Even as the vote was taking place, Home Secretary Amber Rudd told journalists that she would not be drawn on the issue of customs union membership and that discussions were ongoing within the cabinet “to arrive at a final position.”
Amid furious denunciations of Rudd having called into question “a key plank of Brexit,” Number 10 declared, “It’s the position of the prime minister, the cabinet and the entire government that we will be leaving the customs union and be free to sign our own trade deals around the world.”
In the debate Labour’s Shadow Brexit Secretary Sir Keir Starmer cited Rudd and urged May to “listen to the growing chorus of voices in Parliament and in the businesses community that believe she has got it wrong on a customs union…. what Number 10 is saying in public is not an accurate guide to what May is planning in private…”
The position of Blairite Labour MPs such as Yvette Cooper, that the government was endangering more than £230 billion of goods and services exported to the EU every year, was indistinguishable from those of Dominic Grieve and Ken Clarke.
“You will damage the economy of this country... if you suddenly decide to erect new barriers at the border between the UK and our major trading partners,” Clarke said. Brexiteers argue that the UK can trade on World Trade Organisation terms, but Trump’s White House no longer supports the WTO regime, is turning to protectionism and will not offer a good trade deal to the UK.
Grieve combined similar statements with a warning that silencing pro-Remain Tories—“people of a moderate and sensible disposition”—would end with Jeremy Corbyn becoming prime minister.
He was attempting to counter warnings that Tories questioning Brexit are in danger of handing power to Corbyn. There are predictions that Labour will register its best council result in London for 40 years in next week’s local elections with a 22-point lead on the Tories.
The Blairites are reaching out to the Tories as potential allies against both Brexit and Corbyn, focusing attention on a possible second referendum as opposed to any attempt to destabilise the government. A March for a People’s Vote is planned for June 23.

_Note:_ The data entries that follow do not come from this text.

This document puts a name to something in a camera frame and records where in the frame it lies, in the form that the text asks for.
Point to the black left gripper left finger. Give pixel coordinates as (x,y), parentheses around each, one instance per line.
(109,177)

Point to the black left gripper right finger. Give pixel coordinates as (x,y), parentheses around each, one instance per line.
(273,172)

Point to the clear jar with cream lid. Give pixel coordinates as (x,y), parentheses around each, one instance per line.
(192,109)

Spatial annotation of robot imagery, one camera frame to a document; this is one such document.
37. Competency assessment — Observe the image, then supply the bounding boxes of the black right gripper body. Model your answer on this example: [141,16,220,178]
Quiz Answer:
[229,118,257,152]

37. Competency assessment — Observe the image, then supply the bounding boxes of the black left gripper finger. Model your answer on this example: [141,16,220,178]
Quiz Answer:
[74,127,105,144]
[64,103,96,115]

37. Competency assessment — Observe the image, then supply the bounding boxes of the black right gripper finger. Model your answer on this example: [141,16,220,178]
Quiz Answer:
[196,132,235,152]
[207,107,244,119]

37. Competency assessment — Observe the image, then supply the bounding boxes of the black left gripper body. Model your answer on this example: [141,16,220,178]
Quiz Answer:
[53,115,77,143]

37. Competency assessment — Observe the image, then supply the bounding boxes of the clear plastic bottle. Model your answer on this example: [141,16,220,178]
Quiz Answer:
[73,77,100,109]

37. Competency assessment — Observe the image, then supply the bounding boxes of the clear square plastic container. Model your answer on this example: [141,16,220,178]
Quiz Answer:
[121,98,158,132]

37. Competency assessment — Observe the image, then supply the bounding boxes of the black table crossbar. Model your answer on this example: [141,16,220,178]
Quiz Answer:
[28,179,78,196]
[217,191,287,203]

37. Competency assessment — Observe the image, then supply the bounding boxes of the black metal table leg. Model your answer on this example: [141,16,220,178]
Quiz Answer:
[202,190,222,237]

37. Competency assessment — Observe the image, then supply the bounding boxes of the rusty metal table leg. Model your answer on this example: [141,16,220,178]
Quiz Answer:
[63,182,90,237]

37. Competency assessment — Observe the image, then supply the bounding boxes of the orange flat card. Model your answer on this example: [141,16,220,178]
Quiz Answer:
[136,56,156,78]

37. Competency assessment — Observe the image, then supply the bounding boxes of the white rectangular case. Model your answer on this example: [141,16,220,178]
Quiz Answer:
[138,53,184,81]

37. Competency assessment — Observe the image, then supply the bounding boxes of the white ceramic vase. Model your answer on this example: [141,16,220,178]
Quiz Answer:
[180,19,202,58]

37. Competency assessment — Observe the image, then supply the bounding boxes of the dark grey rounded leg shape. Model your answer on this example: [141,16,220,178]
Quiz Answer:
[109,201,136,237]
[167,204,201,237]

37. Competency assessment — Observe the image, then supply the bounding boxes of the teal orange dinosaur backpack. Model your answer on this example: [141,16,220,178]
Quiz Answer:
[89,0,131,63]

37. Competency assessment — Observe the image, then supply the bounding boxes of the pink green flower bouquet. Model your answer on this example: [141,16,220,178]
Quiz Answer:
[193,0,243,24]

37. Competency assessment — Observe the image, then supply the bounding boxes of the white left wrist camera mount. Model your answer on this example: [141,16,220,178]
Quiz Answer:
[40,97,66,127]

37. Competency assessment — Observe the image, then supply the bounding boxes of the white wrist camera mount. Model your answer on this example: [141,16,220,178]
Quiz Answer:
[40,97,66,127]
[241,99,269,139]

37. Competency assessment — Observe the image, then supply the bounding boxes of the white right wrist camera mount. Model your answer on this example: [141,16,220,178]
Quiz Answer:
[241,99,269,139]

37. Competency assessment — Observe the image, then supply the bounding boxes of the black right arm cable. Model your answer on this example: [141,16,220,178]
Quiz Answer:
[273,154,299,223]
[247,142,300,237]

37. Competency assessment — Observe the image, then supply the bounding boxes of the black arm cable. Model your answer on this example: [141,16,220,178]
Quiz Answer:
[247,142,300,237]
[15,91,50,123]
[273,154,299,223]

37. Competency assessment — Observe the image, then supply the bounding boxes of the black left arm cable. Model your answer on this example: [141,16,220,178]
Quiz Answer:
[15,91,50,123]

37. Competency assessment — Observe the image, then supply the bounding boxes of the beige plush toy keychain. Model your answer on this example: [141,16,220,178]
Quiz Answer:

Such reassurances are reinforced by the EU powers offering none of the concessions sought by May.
Brussels is making clear that Britain will get a beggars’ Brexit, on terms dictated by Germany and France that no proposals must be made that threaten to further undermine the integrity of the EU.
In Sofia, Bulgaria, Thursday, EU chief Brexit negotiator Michel Barnier referred in scathing terms to May “pleading” with the EU to maintain British financial firms’ access to sell services into the single market.
“I can perfectly see the UK’s logic and interest in pleading for a system of ‘mutual recognition’ and ‘reciprocal regulatory equivalence’,” because, “This is, indeed, what the single market achieves... Outside of the customs union and the single market, there can be no frictionless trade. Businesses will be faced with non-tariff barriers and border checks that do not exist today.”
Barnier specifically targeted UK financial services, rejecting UK claims that European business “desperately needs the City of London” as “not what we hear from market participants, and is not the analysis that we have made ourselves.”
The City would be treated in the same manner as Wall Street.


On the issue of the Irish border, the European Parliament’s Brexit Coordinator, Guy Verhofstadt, said Wednesday that a solution was needed by the end of June—challenging UK Brexit Secretary David Davis’ proposed October deadline. Negotiators “still have no proposal made by the UK side that could be a satisfactory solution for the problem,” he said.